- What you need to do:
In the material below, transcribe every line from the first through the line holding "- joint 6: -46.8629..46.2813", exactly, and stop after that line.

- - -

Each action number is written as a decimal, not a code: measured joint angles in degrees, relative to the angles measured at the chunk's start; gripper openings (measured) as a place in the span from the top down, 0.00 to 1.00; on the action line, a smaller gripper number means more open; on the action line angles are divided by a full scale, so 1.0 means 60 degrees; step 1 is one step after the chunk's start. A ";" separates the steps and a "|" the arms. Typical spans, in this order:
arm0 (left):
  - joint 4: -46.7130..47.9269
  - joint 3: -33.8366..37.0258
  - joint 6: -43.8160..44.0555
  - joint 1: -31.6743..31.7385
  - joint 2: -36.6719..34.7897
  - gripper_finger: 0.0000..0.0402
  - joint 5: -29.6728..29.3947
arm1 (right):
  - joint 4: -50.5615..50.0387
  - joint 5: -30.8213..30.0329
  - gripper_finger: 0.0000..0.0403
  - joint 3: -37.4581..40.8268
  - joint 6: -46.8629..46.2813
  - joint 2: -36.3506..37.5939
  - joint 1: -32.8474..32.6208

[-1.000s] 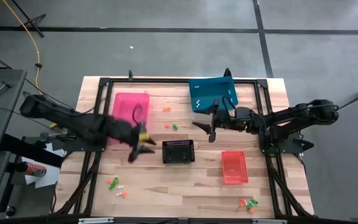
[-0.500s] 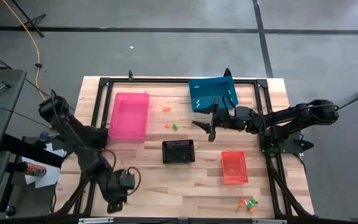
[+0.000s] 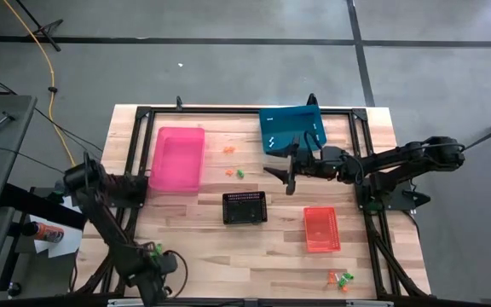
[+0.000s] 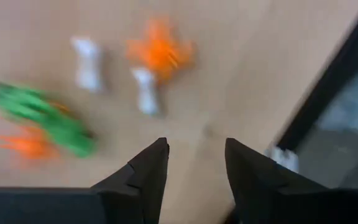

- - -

- Exercise solution:
Each action number is written as a decimal, not a code: measured joint angles in degrees, relative to the angles measured at the chunk's start; gripper openings (measured) as a place in the span from the top down, 0.00 to 1.00; on the action line, a smaller gripper number means more open; on the action line angles are divided by a full scale, so 1.0 means 60 degrees; step 1 is one step after the chunk's start. A ";" separates the steps and a "|" the arms. Typical spans, in this order:
arm0 (left):
  - joint 4: -46.7130..47.9269
  - joint 3: -33.8366..37.0258
  - joint 6: -43.8160..44.0555
  - joint 1: -31.6743..31.7385
  - joint 2: -36.6719..34.7897
  - gripper_finger: 0.0000..0.0402
  - joint 5: -29.6728..29.3947
arm1 (right):
  - joint 4: -50.5615..50.0387
  - joint 5: -30.8213..30.0329
  - gripper_finger: 0.0000..0.0403
  - joint 3: -37.4581..40.8268
  - joint 6: -46.8629..46.2813

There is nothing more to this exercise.